Autour d’amour cette fois, de deuil encore, comme de juvénile enthousiasme du parcours entrepris heurté quand même aux diverses formes inspirantes autant que désespérantes de vieillissement et de mélancolie, l’ouvrage qui à la manière de nos grands médiévaux ne rechigne pas à l’allégorie, dresse un tableau des plus composites de notre tiraillante et vulnérable condition prise dans ce que son auteur aime à nommer sa passagèreté. Rien de commun ici si ce n’est tout. C’est-à-dire cet humain monde qui nous est donné à chaque naissance à vivre. Cette langue que nous nous passons, repassons, d’époque en époque, d’auteur en auteur, de Villon à Apollinaire en passant par Rimbaud. Tout se retrouve ici rebrassé, confondu en de si singulières, labyrinthiques et débordantes avancées qu’on dirait bien aussi que ces cavalantes cavales n’auront de cesse d’avoir tout avalé.
EXTRAIT
La complexe notion de mélancolie occupe une place première dans la conception de l’ouvrage qui se termine d’ailleurs par un poème intitulé Réfutation de Robert Burton qui fut au XVII siècle, en Angleterre l’auteur de cette Anatomie de la Mélancolie, ouvrage monstre de quelque milliers de pages republié en 2000 chez Corti dans une traduction de Bernard Hoepffner. C’est avec plaisir que j’ai découvert qu’Hervé Micolet avait consacré le premier texte de ses Cavales, 2 à une sorte d’ekphrasis du mystérieux tableau de Cranach l’Ancien, Mélancolie, qu’on peut aller voir au beau musée Unterlinden à Colmar. Inspiré de la célèbre gravure de Dürer ce tableau allégorique dans lequel se retrouve plusieurs des motifs du maître de Nuremberg, et qui personnellement présente à mes yeux un faux air de Magritte, est de ces tableaux qui ne cesse d’exciter la curiosité et de relancer notre insatiable désir d’interprétation.

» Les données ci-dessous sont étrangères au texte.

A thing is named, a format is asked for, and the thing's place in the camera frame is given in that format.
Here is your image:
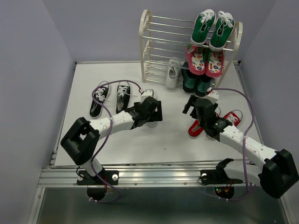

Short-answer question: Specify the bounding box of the black canvas sneaker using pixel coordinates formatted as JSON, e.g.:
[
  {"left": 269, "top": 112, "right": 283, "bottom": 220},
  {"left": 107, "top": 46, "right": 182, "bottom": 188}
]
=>
[
  {"left": 116, "top": 81, "right": 136, "bottom": 114},
  {"left": 89, "top": 81, "right": 110, "bottom": 119}
]

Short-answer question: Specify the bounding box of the white sneaker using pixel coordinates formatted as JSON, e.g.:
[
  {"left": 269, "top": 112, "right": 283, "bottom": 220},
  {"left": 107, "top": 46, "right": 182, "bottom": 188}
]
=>
[
  {"left": 165, "top": 57, "right": 181, "bottom": 89},
  {"left": 146, "top": 121, "right": 158, "bottom": 128}
]

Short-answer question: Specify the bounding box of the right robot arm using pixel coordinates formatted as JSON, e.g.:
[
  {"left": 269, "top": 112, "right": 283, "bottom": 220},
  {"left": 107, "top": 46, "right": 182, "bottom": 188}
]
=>
[{"left": 183, "top": 95, "right": 299, "bottom": 199}]

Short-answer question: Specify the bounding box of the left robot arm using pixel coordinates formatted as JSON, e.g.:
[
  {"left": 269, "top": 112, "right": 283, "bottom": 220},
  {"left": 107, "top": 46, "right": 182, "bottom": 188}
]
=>
[{"left": 60, "top": 96, "right": 163, "bottom": 185}]

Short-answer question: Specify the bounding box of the left dark green shoe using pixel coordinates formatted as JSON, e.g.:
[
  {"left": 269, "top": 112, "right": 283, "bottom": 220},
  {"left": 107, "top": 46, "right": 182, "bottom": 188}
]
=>
[{"left": 181, "top": 62, "right": 197, "bottom": 93}]

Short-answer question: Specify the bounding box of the dark green shoe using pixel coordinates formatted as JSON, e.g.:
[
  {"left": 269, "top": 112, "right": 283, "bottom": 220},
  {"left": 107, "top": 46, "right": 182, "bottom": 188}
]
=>
[
  {"left": 181, "top": 62, "right": 197, "bottom": 93},
  {"left": 195, "top": 75, "right": 213, "bottom": 97}
]

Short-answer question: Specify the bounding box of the right dark green shoe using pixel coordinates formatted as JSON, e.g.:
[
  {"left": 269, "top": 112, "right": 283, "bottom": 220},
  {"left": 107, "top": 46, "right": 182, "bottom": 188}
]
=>
[{"left": 195, "top": 75, "right": 213, "bottom": 97}]

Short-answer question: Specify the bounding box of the cream metal shoe shelf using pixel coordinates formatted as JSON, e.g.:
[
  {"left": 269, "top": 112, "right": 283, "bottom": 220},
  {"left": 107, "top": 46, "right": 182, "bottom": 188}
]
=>
[{"left": 139, "top": 10, "right": 242, "bottom": 87}]

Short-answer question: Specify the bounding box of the left red canvas sneaker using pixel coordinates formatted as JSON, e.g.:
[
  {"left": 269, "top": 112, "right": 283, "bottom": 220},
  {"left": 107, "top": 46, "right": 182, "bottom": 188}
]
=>
[{"left": 187, "top": 106, "right": 221, "bottom": 139}]

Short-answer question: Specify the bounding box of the red canvas sneaker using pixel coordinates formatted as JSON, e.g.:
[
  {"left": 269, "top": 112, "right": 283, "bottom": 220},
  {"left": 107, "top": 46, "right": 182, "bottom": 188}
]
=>
[
  {"left": 223, "top": 110, "right": 243, "bottom": 126},
  {"left": 187, "top": 106, "right": 221, "bottom": 139}
]

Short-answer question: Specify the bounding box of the right red canvas sneaker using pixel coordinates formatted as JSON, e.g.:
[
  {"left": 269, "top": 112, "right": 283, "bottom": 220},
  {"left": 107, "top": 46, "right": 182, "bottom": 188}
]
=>
[{"left": 223, "top": 110, "right": 243, "bottom": 126}]

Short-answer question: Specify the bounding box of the right pink patterned slipper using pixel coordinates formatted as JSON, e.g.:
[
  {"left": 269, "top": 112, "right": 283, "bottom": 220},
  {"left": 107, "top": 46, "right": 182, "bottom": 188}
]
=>
[{"left": 205, "top": 49, "right": 225, "bottom": 78}]

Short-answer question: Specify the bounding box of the pink patterned slipper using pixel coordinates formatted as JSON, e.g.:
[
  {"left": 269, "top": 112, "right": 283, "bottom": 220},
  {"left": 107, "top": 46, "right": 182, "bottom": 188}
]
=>
[
  {"left": 205, "top": 49, "right": 225, "bottom": 78},
  {"left": 185, "top": 44, "right": 207, "bottom": 75}
]

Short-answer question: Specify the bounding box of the left pink patterned slipper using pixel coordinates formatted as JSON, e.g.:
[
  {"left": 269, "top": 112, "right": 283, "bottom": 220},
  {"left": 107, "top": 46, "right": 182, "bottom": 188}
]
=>
[{"left": 185, "top": 44, "right": 207, "bottom": 75}]

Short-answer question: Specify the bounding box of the left green canvas sneaker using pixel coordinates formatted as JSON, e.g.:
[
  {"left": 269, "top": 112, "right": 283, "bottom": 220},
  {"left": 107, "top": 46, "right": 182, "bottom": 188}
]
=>
[{"left": 191, "top": 9, "right": 216, "bottom": 46}]

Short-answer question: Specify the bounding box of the green canvas sneaker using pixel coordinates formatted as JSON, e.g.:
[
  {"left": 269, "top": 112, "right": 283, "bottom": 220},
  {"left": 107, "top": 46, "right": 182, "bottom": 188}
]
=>
[
  {"left": 191, "top": 9, "right": 216, "bottom": 46},
  {"left": 209, "top": 11, "right": 235, "bottom": 51}
]

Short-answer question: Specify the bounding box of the right green canvas sneaker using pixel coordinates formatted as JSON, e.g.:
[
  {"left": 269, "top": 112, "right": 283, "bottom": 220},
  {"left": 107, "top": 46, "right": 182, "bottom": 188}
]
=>
[{"left": 209, "top": 11, "right": 235, "bottom": 51}]

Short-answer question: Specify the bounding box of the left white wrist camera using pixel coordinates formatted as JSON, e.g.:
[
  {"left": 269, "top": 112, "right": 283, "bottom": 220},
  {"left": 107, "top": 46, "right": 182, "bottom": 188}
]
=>
[{"left": 141, "top": 89, "right": 155, "bottom": 103}]

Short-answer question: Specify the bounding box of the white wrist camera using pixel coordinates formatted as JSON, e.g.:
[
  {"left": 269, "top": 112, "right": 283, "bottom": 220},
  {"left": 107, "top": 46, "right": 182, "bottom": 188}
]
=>
[
  {"left": 206, "top": 87, "right": 219, "bottom": 104},
  {"left": 141, "top": 89, "right": 155, "bottom": 103}
]

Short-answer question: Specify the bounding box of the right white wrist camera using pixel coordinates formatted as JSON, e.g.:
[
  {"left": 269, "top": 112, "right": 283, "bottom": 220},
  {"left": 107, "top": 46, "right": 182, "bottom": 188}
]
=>
[{"left": 206, "top": 87, "right": 219, "bottom": 104}]

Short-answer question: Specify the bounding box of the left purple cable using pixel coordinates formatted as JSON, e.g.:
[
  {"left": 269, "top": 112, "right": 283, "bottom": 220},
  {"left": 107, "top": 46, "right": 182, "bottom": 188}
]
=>
[{"left": 90, "top": 80, "right": 143, "bottom": 204}]

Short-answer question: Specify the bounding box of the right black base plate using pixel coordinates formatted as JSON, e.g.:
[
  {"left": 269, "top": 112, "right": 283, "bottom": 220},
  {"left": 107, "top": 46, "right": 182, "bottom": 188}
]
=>
[{"left": 199, "top": 169, "right": 243, "bottom": 185}]

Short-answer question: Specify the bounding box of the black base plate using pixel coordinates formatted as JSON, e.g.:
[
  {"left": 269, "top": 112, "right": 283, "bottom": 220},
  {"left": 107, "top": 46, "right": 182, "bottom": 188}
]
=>
[
  {"left": 76, "top": 170, "right": 119, "bottom": 186},
  {"left": 199, "top": 169, "right": 243, "bottom": 185}
]

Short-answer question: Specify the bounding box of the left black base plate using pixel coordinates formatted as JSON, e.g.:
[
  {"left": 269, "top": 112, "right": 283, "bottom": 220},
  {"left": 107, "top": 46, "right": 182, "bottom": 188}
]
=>
[{"left": 76, "top": 170, "right": 119, "bottom": 186}]

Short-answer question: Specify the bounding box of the aluminium mounting rail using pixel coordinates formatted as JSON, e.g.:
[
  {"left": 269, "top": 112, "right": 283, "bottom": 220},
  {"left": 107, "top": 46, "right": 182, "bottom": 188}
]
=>
[{"left": 39, "top": 164, "right": 287, "bottom": 187}]

Ci-dessous alors les premières strophes du poème d’Hervé Micolet :
VIGNETTE DE NOTRE-DAME
On voit mieux chez le Maître ancien
comme aussi à la tête que fait notre Christ
ou Notre-Dame au front des églises
des croix, partout
où il faut chercher son chemin,
car rien n'est aussi circonvoluté
que les chemins de la terre,
et chacun s'y embrouille
comme il est, dans sa fichue tête
dès qu'il en parle, on croit voir mieux
devant l'image pieuse où se baigner l'âme
ce qu'on fait en somme de notre chose
dont tout un sabbat s'amuse,
ainsi que d'un gibier promis. Là,
sous un ciel noir rempli d'escadrons
qui voyagent aisément par le vague
et fondent sur des burgs saxons,
à Colmar dans une salle frugale
que baigne une clarté sans soleil,
voyez notre-Dame de Peine
à son ouvrage qui cependant
vous garde à l'œil, voyez donc voir,
hombres, ce que croyez avoir. Voici
qu'on l'entame, qu'on l'épluche
et l'épointe en le tournant contre vous,
ce truc, quoi, une baguette taillée
au couteau, et des copeaux au nombre
de douze, oui, 12, sont par terre épars
auprès d'un chien sur soi enroulé
dont un œil par en dessous espionne
quiconque regarde. Tout aussi espiègle
qu'eux tous, chiens, perdrix, putti
lamies sans doute, bêtes de fange,
sorcières et alii, cette Dame
ou bien c'est demoiselle à jamais,
en habit rubescent ennuyée,
donne de l'archet
de sa lame sur une verge.
Ayant belle robe où se clore,
ayant sur soi antique seigneurie,
et pareille à dame gentille
dans l'amoureux royaume,
[si belle dame que toute entière
à ses pieds court votre vaillancel,
dame comme ça moi
je la veux. [Je suis à cela
que cette dame me gouvernera.]
Elle taille. Dedans ce bois vert,
la Dame drapée de rouge
est la Tailleuse de baguette
sans merci qui tant nous blessa
et qui pourtant nous protège,
selon quoi le mal s'est tant accru,
étant du bois même, qu'il n'y a plus
de guérison possible. [L'amant
soupçonne des choses sinistres
de ce qu'il aime, pâlit à la vue de celle
qu'il aime) mais s'entête, s'est mis
en tête une folie d'amour. [Amour
si fort l'attaque qu'à si dur cœur
en si beau corps il se rend],
et de par ce regard de basilic
contre-raison appelé Dame, tant pis,
on veut celle-ci pour notre dame.
Et certes aussi dangereuse en amour
qu'en sortilèges, experte en artifices
en leurres, cruelle et déloyale
et sarcastique, moquant jusqu'à
l'Homme de douleur,
dans sa tunique écarlate
débordée de ronds seins blancs,
abrupte femme et vénérienne,
dura virago ell'è. Elle est
à la fleur de son âge aussi vieille
que le malheur du monde, et menace
de mort dans leur entêtement ceux-là
qui en sont, de l’héroïque amour,
qu’elle prend sous son aisselle
menés longtemps ou tués d’un coup
dans sa ruse inextricable. C’est elle,
oui, c’est bien elle dont on croit
qu’elle stationne dans sa place rhénane,
sans besoin de bouger avec son pied
infirme, oui c’est vous Madame,
ma dame et notre-Dame.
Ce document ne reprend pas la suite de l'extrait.